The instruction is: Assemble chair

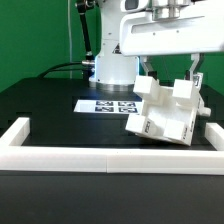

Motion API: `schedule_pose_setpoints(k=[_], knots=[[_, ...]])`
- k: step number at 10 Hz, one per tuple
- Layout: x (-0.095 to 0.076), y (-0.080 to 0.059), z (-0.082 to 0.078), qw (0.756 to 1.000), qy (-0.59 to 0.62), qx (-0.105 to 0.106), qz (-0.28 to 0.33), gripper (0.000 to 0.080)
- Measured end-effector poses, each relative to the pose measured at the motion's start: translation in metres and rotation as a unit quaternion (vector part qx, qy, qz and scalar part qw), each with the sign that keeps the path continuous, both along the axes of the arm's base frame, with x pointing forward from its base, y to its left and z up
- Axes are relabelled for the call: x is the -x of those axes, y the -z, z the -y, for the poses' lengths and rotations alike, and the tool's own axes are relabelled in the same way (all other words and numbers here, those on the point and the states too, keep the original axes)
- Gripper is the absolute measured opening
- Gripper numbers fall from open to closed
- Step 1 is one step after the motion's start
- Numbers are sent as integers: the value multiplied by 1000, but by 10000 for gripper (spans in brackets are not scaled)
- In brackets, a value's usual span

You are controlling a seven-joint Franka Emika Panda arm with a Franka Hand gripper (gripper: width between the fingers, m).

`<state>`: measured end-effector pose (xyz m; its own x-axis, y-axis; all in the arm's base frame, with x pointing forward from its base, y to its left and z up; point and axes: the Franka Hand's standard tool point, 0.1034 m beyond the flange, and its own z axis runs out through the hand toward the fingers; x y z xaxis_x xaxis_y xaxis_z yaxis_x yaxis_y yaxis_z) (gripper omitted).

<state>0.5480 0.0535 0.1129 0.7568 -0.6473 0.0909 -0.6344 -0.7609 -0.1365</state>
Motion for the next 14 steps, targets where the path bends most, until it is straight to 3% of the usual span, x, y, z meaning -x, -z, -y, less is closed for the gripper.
schedule_pose_setpoints(k=[2,6,9,11,14], knots=[[-9,7,7,1000,-5,9,5,648],[-26,7,8,1000,-7,17,22,649],[-32,1,4,999,-10,15,26,649],[-32,-2,-6,1000,-5,10,25,649],[-33,-18,-18,999,-32,3,30,649]])
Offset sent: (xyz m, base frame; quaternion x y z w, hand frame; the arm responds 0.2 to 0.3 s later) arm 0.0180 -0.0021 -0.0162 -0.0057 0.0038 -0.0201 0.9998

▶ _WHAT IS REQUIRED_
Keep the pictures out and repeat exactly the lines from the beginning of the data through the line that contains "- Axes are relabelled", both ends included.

▶ _SOLUTION BELOW_
The instruction is: Assemble chair


Motion API: `schedule_pose_setpoints(k=[_], knots=[[_, ...]])`
- k: step number at 10 Hz, one per tuple
- Layout: x (-0.095 to 0.076), y (-0.080 to 0.059), z (-0.082 to 0.078), qw (0.756 to 1.000), qy (-0.59 to 0.62), qx (-0.105 to 0.106), qz (-0.28 to 0.33), gripper (0.000 to 0.080)
- Measured end-effector poses, each relative to the pose measured at the motion's start: translation in metres and rotation as a unit quaternion (vector part qx, qy, qz and scalar part qw), each with the sign that keeps the path continuous, both along the axes of the arm's base frame, with x pointing forward from its base, y to its left and z up
- Axes are relabelled for the call: x is the -x of those axes, y the -z, z the -y, for the poses' lengths and rotations alike, and the tool's own axes are relabelled in the same way (all other words and numbers here, those on the point and the states too, keep the original axes)

The exercise has been carried out in full.